What do you think it would be like to travel through a wormhole?

Sagan: Nobody really knows, but what Thorne has taught me is that say, for example, you were going through a wormhole from point A to point B. Suppose point B was in orbit around some bright star. The moment you were in the wormhole, near your point of origin A, you would see that star. And it would be very bright; it wouldn't be a tiny point in the distance. On the other hand, if you look sideways, you would not see out of the wormhole, you would be in that fourth physical dimension. What the walls of the wormhole would be is deeply mysterious. And the possibility was also raised that if you looked backwards in the wormhole you would see the very place on world A that you had left. And that would be true even as you emerged out of the wormhole near the star B. You would see in space a kind of black sphere, in which would be an image of the place you had left on Earth, just floating in the blackness of space. Very Alice in Wonderland.


Your inquiries about space travel for Contact sparked a whole new direction in research on time travel. How does that make you feel?

Sagan: I find it marvelous, I mean literally marvelous, full of marvel, that this innocent inquiry in the context of writing a science-fiction novel has sparked a whole field of physics and dozens of scientific papers by some of the best physicists in the world. I'm so pleased to have played this catalytic role not just in fast spaceflight but in the idea of time travel.


How do you feel being responsible for bringing time travel perhaps a step closer?
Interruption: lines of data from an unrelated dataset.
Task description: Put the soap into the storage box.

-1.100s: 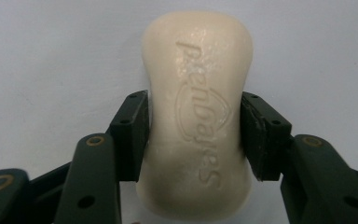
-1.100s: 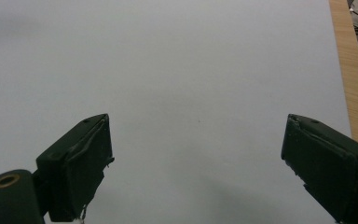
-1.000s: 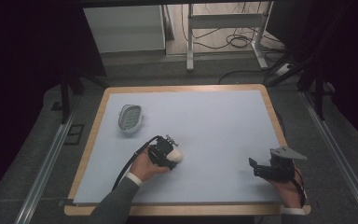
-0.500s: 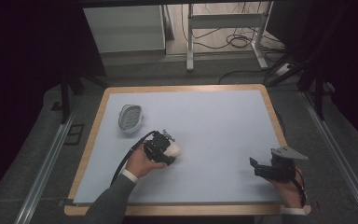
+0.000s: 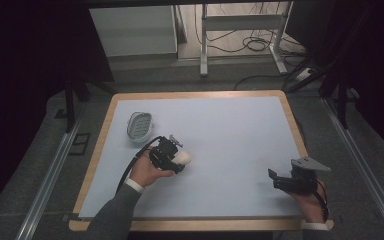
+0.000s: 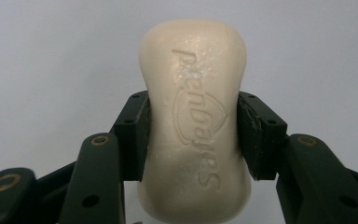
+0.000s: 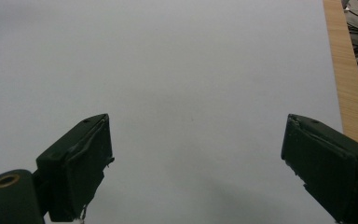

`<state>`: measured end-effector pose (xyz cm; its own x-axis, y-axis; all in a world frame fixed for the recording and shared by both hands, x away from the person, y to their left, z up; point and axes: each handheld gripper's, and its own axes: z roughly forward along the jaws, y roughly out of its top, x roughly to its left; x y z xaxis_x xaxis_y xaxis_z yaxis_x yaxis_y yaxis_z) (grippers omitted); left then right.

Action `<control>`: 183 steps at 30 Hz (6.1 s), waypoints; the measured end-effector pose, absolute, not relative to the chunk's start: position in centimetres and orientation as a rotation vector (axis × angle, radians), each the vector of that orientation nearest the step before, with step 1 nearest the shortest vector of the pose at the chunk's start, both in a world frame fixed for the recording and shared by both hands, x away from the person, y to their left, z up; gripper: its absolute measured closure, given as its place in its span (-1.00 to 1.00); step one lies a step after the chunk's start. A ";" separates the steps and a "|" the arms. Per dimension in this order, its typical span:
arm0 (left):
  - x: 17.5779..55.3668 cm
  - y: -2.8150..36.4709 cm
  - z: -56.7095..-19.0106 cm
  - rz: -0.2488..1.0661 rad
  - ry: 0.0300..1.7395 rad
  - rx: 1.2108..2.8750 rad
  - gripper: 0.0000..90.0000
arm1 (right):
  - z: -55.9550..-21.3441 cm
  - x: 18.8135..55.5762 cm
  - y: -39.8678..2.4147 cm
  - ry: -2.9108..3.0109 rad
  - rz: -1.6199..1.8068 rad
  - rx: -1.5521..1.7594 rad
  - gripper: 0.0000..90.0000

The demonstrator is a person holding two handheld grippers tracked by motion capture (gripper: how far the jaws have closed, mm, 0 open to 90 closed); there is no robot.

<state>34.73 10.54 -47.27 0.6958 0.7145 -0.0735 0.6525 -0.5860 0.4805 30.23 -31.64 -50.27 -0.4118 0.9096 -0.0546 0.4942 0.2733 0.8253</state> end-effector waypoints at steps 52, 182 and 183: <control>37.2 16.1 -42.7 0.303 1.174 2.345 0.10 | -50.6 30.4 -31.7 2.029 1.001 1.270 -0.81; 37.5 20.6 -45.0 0.260 1.192 2.189 -0.35 | -51.3 30.5 -31.5 2.043 0.974 1.266 -0.81; 37.1 20.6 -45.3 0.257 1.187 2.191 -0.36 | -51.3 30.5 -31.5 2.042 0.975 1.267 -0.81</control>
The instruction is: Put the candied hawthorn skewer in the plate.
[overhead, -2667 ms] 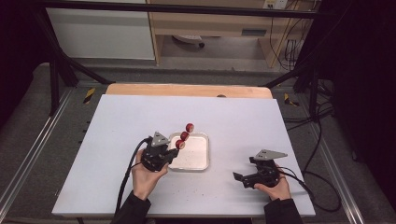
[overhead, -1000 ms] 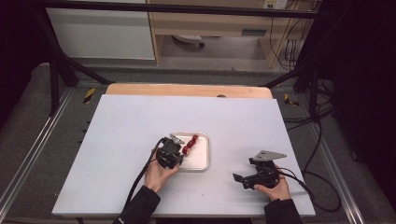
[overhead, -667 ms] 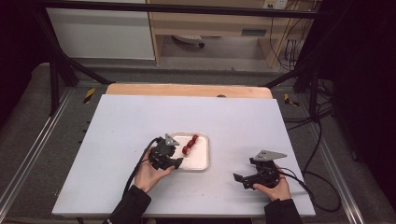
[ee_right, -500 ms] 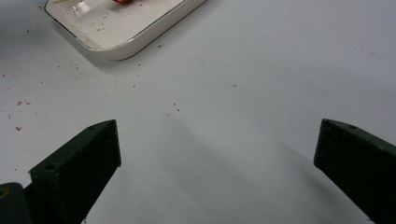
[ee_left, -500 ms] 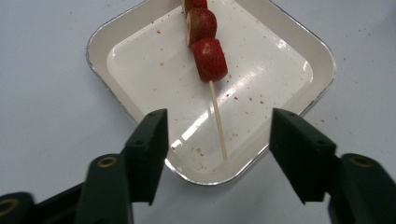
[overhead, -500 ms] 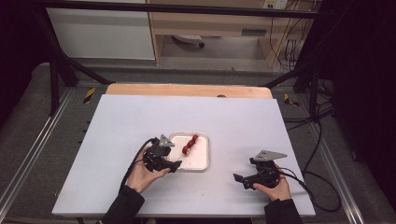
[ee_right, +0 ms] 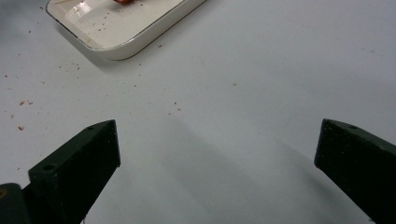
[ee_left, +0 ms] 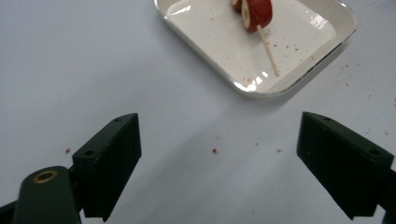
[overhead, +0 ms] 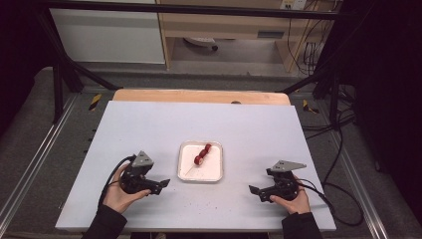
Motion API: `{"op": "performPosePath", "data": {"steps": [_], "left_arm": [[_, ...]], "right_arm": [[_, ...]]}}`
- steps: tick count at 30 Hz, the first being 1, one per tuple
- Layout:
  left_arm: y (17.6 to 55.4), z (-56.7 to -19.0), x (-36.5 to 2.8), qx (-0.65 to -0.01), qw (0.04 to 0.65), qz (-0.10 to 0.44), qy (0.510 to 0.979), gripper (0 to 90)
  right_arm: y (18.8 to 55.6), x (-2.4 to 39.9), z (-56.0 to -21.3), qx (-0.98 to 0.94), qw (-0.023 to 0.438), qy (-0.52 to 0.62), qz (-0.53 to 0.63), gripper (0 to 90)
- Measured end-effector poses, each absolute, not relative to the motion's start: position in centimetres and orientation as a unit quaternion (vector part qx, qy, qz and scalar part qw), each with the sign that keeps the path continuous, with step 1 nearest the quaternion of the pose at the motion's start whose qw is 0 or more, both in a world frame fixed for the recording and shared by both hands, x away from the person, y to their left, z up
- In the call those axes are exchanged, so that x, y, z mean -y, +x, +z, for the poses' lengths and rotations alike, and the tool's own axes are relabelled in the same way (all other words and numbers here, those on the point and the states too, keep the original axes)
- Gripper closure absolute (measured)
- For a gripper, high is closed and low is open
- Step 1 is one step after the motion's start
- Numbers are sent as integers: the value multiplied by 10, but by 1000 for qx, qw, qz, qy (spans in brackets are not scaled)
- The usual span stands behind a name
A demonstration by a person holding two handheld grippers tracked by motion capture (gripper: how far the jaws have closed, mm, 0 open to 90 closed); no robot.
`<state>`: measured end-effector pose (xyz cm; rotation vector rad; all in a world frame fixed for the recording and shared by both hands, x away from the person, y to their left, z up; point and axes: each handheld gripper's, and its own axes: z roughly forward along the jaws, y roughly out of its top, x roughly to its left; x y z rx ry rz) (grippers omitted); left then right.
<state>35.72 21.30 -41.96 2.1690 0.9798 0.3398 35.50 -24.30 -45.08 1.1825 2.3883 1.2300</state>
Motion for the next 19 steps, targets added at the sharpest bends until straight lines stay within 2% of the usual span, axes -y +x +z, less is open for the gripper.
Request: {"op": "performPosePath", "data": {"steps": [8, 19], "left_arm": [[344, -438, -239, -394, 372, 146, 827, 119], [341, -445, -244, -393, 382, 139, 824, 100]], "right_arm": [[355, 243, -454, -814, 102, 398, 411, 7], [354, 243, -454, -816, 99, 397, 409, 7]]}}
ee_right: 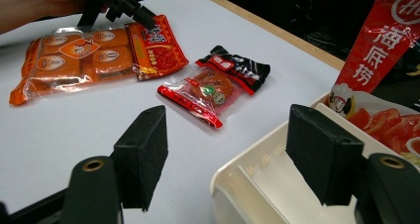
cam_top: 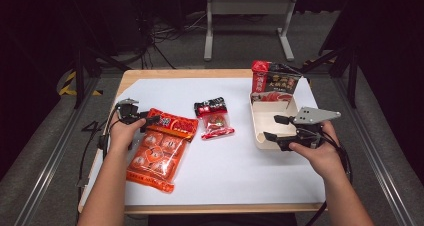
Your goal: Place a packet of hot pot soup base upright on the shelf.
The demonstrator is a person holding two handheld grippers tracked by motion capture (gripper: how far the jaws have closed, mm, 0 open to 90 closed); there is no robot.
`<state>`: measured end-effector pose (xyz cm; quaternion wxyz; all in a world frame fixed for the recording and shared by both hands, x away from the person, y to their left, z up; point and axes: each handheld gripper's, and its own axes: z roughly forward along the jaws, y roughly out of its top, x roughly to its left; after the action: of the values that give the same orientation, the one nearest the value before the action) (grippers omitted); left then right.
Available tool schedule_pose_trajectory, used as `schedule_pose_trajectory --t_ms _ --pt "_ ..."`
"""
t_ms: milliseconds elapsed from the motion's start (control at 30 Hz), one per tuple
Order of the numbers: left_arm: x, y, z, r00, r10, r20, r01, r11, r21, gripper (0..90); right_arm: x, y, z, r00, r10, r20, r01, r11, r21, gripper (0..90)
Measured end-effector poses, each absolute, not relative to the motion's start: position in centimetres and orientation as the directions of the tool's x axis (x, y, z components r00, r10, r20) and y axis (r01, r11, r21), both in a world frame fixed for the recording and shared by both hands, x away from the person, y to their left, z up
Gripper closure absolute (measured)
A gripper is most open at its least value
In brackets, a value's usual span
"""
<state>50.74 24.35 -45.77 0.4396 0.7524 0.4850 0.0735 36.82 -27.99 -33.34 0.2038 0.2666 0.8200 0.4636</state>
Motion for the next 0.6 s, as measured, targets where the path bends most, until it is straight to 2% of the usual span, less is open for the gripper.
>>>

Sagan: I don't know that I've brought time travel a step closer. If anyone has it's Kip Thorne. But maybe the joint effort of all those involved in this debate has at least increased the respectability of serious consideration of the possibility of time travel. As a youngster who was fascinated by the possibility of time travel in the science-fiction novels of H.G. Wells, Robert Heinlein, and others, to be in any way involved in the possible actualization of time travel—well, it just brings goose bumps. Of course we're not really at that stage; we don't know that time travel is even possible, and if it is, we certainly haven't developed the time machine. But it's a stunning fact that we have now reached a stage in our understanding of nature where this is even a bare possibility.